100 Days, 100 Comics #91: ‘Strange Tales II’ #1

Two of my favorite moves Marvel has made in the last few years involved relaunching their What The–?! brand as a Robot Chicken-styled absurdist take on their universe and re-introducing Strange Tales as a vehicle for indie creator populated anthologies. The initiatives asserted an awareness of Marvel’s places in the broader ecosystems of online media and the real world’s creative community.

As for Strange Tales II #1, I’m going to opt for another bulleted overview for my varied reactions:

• Nick Bertozzi and Chris Sinderson’s opening vignette was hilarious. The Watcher has always had some perplexing Q-ish (Star Trek: TNG reference there) qualities to his race’s culture and the deviations that don’t always stick with their original premise. It was a perfect start to the book.

• What do you want to see from a Rafael Grampá Wolverine story? You want to see a fight, and you want to see his extremely idiosyncratic style and its techniques whip up an orchestra of tiny lines and character renditions. His story delivers.

• Gene Luen Yang’s turn took the issue into another gear for a cartoony, yet sobering slice of life look at the son of Leapfrog. The talent Marvel wrangled together here does short stories better than a lot of writers in comics today to 6-issue arcs. Three stories in, #1 is worth its cover price.

• Frank Santoro’s Silver Surfer is minimalist, psychedelic and momentous when it wants to be. I think it hit the emotional notes it wanted to with me, but in the end its premise felt a little cliche and wasn’t the most memorable Strange Tales contribution in the scheme of things.

• Kate Beaton and Bill Crabtree’s Spider-Man/Kraven was gut-bustingly over-abbreviated, adorable in its tone and exactly what I’d hoped for.

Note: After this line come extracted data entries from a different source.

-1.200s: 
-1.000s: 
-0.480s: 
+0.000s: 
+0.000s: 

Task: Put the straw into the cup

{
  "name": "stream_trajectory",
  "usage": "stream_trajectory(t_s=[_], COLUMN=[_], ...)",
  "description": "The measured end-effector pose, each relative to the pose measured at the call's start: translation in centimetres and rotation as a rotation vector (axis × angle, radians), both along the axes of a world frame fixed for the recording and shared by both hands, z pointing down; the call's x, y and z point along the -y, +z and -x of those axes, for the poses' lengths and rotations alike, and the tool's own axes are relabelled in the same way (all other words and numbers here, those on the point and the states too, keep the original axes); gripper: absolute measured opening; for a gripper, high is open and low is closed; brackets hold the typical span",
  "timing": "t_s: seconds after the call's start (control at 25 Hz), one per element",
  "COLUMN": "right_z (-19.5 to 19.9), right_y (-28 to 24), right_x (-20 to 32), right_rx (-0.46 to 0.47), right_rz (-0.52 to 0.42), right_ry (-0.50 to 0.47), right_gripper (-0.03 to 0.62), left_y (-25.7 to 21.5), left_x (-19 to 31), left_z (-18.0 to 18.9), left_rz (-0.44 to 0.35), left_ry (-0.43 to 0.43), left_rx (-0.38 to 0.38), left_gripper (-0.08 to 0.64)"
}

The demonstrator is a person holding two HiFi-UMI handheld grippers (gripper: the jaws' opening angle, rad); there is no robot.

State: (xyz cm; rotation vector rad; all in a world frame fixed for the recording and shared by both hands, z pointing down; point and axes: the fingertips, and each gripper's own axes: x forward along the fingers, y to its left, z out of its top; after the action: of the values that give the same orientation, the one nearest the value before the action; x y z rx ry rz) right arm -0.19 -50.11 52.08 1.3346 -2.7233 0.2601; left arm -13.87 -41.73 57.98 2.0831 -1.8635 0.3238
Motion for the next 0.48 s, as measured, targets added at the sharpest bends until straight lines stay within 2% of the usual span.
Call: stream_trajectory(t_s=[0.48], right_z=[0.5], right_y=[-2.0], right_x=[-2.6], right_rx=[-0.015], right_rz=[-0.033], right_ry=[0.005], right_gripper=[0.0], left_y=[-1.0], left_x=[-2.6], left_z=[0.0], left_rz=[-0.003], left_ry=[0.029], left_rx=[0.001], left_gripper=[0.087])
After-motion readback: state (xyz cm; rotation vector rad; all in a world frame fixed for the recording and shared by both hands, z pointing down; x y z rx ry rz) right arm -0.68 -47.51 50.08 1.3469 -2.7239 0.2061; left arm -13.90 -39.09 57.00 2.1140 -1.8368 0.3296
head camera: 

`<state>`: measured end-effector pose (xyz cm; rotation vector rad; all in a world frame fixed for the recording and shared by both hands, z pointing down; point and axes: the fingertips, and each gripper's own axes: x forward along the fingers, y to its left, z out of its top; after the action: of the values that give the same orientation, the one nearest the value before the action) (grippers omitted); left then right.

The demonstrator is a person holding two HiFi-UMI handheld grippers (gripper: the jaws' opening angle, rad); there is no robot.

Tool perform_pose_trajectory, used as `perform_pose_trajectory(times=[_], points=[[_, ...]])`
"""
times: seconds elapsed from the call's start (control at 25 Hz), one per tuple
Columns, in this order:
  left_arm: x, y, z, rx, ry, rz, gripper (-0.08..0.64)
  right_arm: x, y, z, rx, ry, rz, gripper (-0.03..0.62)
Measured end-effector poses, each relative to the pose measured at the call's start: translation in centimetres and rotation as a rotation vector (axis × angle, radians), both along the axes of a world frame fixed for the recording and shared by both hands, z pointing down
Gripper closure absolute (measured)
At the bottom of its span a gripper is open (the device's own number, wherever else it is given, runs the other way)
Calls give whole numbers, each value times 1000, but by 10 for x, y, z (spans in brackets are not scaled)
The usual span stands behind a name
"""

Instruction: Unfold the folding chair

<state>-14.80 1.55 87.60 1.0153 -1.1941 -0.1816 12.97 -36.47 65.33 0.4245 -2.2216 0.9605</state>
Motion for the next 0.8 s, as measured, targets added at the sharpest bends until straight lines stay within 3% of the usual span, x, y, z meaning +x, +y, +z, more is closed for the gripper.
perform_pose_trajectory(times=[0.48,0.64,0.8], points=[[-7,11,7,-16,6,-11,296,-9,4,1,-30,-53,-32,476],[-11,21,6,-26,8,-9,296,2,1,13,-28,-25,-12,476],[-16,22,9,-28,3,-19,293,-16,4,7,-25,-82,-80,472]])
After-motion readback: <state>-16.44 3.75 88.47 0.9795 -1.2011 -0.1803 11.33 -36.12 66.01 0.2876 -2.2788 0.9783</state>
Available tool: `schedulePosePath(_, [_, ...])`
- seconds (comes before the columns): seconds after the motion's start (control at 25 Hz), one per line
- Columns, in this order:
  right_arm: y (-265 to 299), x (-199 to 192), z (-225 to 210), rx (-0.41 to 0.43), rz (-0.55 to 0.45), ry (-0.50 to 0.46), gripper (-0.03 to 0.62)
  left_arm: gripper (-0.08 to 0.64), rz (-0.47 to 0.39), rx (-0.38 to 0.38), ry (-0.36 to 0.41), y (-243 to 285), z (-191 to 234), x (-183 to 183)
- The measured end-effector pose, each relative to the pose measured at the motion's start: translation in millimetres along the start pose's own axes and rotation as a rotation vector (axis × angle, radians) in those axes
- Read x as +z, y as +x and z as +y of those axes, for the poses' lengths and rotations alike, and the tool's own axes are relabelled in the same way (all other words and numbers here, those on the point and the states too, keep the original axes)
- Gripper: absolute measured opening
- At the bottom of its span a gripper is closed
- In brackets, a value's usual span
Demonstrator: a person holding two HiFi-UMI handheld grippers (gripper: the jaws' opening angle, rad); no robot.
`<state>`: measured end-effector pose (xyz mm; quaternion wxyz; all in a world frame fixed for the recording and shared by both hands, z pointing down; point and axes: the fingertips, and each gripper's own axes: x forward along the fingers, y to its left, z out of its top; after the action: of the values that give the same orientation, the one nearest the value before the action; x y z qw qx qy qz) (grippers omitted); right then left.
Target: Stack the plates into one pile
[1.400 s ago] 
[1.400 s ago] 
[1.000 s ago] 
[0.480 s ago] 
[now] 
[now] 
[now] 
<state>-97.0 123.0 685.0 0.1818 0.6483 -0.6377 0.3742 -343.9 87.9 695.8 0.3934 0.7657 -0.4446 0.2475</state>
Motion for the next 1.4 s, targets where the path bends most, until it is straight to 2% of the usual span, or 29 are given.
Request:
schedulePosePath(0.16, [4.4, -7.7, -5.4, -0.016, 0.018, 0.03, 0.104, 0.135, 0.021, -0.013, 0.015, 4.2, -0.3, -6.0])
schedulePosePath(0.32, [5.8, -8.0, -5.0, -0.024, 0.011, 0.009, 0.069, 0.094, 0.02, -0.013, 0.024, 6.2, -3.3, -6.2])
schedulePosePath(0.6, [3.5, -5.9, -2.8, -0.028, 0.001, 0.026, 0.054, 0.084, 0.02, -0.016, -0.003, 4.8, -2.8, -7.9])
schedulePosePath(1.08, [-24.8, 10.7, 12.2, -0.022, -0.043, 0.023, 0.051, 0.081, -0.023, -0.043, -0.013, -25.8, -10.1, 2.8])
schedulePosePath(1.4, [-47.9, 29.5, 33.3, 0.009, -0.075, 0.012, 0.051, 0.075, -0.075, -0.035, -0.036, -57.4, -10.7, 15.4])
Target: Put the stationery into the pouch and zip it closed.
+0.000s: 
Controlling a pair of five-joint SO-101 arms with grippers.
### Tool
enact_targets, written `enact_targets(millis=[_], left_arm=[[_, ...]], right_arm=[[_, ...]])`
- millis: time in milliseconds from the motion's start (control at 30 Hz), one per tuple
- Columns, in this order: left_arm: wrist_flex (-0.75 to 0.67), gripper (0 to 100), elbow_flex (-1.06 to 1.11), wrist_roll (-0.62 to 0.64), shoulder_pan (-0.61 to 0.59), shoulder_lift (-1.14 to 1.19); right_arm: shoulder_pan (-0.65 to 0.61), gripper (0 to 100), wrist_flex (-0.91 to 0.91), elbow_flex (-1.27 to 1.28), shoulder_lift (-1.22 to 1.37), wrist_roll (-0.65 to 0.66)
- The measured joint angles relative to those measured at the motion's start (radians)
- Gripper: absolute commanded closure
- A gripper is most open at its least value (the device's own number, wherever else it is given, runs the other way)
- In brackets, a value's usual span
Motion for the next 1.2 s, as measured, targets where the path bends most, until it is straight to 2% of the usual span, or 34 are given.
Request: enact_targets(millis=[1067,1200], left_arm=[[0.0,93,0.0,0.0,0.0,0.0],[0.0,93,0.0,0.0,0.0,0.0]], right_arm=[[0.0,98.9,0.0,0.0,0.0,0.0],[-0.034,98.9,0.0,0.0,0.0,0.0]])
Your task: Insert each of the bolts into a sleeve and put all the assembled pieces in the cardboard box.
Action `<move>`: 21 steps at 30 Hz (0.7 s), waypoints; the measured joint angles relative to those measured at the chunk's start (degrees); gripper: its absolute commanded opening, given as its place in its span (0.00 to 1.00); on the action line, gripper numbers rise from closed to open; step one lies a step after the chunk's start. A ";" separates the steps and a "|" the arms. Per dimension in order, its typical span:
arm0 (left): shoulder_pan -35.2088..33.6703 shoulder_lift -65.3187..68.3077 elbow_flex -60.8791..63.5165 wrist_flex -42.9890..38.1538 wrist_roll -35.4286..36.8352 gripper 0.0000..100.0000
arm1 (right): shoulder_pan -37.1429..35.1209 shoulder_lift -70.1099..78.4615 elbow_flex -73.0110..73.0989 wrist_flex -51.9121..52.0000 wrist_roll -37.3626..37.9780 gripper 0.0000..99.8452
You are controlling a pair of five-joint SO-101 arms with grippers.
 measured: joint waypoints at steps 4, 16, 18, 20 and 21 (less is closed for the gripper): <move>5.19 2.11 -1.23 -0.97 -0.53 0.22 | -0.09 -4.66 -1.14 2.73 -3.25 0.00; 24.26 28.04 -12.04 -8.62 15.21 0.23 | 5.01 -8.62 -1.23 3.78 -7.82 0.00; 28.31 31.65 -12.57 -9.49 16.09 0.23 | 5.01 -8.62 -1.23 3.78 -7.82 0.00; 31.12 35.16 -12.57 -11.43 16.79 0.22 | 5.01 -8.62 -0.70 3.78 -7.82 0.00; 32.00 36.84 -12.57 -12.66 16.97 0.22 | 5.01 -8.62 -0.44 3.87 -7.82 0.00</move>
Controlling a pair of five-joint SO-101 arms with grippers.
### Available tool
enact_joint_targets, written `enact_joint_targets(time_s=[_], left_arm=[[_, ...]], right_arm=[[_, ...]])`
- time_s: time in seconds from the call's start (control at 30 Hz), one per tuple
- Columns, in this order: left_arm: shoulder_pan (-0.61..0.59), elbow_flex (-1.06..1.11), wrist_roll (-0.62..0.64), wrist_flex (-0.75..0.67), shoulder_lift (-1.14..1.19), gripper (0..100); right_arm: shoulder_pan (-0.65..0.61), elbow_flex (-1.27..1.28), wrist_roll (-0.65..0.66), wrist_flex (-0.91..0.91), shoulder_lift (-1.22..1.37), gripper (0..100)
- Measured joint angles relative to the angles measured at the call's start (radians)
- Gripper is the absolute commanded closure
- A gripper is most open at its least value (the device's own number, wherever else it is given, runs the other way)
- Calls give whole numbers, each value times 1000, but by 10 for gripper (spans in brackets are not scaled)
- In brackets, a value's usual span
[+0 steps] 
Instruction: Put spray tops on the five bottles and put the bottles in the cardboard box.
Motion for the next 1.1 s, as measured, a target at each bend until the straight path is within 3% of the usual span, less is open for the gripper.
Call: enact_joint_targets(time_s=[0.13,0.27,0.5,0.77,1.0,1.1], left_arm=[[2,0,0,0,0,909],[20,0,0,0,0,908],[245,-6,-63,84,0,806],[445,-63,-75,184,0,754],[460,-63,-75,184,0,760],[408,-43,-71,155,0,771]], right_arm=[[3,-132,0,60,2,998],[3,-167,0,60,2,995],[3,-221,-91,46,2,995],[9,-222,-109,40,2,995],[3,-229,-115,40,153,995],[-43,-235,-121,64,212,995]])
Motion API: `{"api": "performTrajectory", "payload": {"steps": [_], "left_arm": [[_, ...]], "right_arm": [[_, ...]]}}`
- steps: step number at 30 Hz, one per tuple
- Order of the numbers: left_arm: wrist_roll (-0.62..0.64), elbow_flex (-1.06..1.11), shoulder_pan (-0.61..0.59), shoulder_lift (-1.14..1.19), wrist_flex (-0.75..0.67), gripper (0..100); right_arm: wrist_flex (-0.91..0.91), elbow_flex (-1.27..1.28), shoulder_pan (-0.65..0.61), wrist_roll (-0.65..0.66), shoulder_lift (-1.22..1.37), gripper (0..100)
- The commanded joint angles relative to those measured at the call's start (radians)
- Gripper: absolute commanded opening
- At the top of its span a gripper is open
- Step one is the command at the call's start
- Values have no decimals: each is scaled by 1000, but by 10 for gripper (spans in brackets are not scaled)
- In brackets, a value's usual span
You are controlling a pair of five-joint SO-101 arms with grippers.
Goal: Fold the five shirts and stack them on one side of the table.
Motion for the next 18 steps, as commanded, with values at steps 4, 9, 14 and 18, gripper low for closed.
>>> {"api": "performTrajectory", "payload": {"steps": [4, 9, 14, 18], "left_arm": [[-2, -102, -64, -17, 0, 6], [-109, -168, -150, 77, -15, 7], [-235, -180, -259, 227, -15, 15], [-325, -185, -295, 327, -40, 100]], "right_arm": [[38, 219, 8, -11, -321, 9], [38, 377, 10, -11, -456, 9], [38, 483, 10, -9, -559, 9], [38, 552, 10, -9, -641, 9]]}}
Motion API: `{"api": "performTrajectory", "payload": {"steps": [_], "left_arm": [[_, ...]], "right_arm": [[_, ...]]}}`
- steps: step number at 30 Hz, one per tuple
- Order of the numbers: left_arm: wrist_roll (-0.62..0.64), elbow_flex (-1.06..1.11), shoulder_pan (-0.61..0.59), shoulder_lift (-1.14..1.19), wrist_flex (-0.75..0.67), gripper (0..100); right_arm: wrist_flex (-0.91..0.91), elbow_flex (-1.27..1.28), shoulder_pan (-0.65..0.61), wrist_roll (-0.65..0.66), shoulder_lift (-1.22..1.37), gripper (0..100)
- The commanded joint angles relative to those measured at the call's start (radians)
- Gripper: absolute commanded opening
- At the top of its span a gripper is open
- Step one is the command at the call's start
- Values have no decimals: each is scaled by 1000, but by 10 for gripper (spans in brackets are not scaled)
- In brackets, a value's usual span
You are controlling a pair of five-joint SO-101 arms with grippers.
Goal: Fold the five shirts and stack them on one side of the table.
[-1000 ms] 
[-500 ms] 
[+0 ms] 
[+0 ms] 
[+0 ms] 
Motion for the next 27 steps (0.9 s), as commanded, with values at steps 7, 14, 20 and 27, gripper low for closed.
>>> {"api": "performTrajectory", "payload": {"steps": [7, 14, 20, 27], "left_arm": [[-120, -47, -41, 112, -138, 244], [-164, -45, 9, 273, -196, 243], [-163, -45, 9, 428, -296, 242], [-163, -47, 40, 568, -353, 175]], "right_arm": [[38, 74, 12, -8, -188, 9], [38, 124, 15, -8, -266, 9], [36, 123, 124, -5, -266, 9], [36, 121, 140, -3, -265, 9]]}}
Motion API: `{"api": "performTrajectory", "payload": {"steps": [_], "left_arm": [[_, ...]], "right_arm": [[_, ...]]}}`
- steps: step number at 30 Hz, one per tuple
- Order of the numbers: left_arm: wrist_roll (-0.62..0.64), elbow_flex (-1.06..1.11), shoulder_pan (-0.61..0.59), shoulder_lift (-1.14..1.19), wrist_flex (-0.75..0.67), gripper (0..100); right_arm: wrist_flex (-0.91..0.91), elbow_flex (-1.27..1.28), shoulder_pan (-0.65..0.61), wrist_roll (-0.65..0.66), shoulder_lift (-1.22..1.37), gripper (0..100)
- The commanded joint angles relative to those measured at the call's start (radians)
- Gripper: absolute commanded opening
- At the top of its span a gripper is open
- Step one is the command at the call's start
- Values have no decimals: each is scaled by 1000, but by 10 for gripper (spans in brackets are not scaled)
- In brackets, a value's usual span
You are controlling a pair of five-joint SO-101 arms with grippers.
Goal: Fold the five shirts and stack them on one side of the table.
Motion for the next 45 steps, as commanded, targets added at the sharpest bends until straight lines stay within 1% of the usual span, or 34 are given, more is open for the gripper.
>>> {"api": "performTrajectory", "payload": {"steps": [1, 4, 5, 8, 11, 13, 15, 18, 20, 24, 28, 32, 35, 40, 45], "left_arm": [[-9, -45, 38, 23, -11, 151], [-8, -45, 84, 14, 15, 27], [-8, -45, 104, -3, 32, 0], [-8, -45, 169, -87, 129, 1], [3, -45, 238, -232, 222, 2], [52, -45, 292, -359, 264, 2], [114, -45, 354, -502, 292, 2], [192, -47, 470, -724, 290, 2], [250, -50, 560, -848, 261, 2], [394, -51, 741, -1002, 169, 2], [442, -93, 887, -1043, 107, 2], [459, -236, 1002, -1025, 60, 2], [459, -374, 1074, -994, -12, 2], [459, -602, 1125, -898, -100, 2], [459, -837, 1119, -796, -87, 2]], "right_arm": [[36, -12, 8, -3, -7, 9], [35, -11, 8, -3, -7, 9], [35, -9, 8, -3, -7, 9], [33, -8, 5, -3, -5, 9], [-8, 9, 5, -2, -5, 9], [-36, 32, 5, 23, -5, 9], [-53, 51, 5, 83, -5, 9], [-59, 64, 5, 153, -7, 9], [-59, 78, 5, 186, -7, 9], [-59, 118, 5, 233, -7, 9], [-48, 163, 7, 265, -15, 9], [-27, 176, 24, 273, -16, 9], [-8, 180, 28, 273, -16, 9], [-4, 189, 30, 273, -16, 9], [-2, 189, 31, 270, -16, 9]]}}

• Kevin Huizenga’s Wolverine/Silver Surfer segment puts a syringe right into your cerebral cortex with its graphic breakdown of a hypothetical video game adaptation. It goes on to execute some blistering art kung-fu in its quick series of panels.

• Jeff Lemire’s Man-Thing was cleverly structured and set up a huge panel displaying Man-Thing clutching a flaming bear by the head just as well as you would expect it to.

• Finally, Jhonen Vasquez and Nicholas Gurewitch are worth their weight and more in gold, and the best laughs come from them at the end.